__PROBLEM TO WORK ON__
Write out the entries below exactly, but only from the line containing "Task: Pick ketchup" through the line containing "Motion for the", and without the pictures.

__DATA__
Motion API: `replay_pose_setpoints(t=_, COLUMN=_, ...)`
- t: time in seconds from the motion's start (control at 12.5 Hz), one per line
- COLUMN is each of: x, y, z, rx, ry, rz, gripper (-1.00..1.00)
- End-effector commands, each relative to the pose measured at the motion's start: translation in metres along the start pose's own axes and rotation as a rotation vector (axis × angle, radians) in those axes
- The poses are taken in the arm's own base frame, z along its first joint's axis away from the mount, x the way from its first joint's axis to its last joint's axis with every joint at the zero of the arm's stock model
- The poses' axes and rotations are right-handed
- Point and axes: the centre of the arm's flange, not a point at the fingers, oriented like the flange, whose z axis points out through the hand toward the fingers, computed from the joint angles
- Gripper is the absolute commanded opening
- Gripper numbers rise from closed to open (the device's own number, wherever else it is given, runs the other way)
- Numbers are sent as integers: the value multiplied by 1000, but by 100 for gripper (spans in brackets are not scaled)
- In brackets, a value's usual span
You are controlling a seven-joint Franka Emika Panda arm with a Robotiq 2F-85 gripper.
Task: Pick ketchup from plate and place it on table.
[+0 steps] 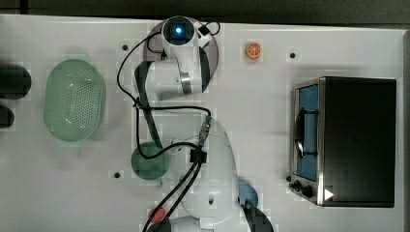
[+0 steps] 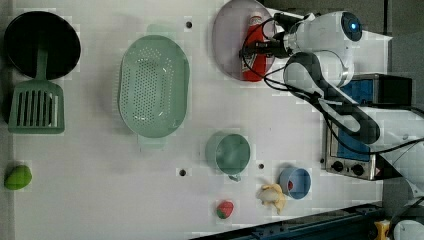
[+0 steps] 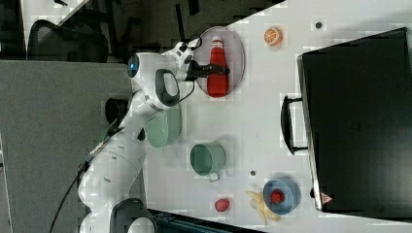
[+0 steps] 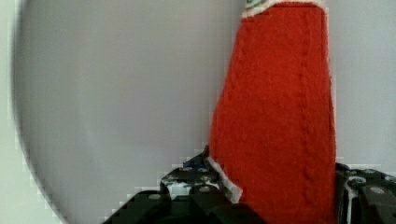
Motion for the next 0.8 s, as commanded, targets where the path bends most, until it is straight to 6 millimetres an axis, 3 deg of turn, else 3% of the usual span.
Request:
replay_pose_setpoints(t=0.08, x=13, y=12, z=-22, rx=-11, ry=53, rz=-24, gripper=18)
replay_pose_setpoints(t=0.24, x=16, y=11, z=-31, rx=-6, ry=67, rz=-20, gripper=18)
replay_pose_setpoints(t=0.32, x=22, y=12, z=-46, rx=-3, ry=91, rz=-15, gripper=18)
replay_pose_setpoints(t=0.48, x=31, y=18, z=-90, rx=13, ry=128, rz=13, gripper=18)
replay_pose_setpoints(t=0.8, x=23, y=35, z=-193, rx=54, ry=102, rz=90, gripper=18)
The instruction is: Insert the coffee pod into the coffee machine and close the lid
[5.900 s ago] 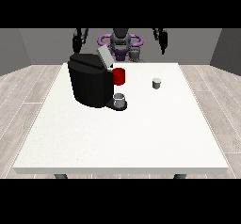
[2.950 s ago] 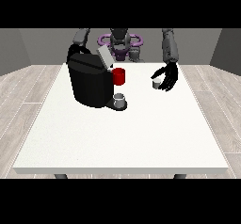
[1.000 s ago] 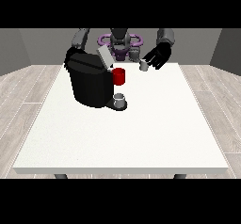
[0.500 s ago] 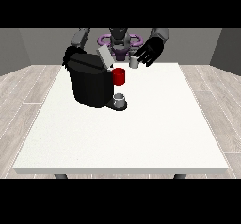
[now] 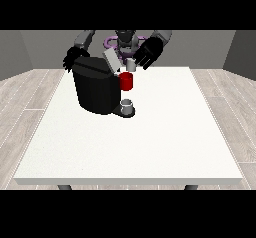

__SOLUTION TO THIS TASK__
Task: Pick ketchup from plate and place it on table.
[+0 steps] 
[+0 steps] 
[+0 steps] 
[+0 steps] 
Motion for the next 0.8 s, as commanded, targets where the path bends most, until it is straight to 6 millimetres an axis, 3 deg of turn, else 3% of the usual span.

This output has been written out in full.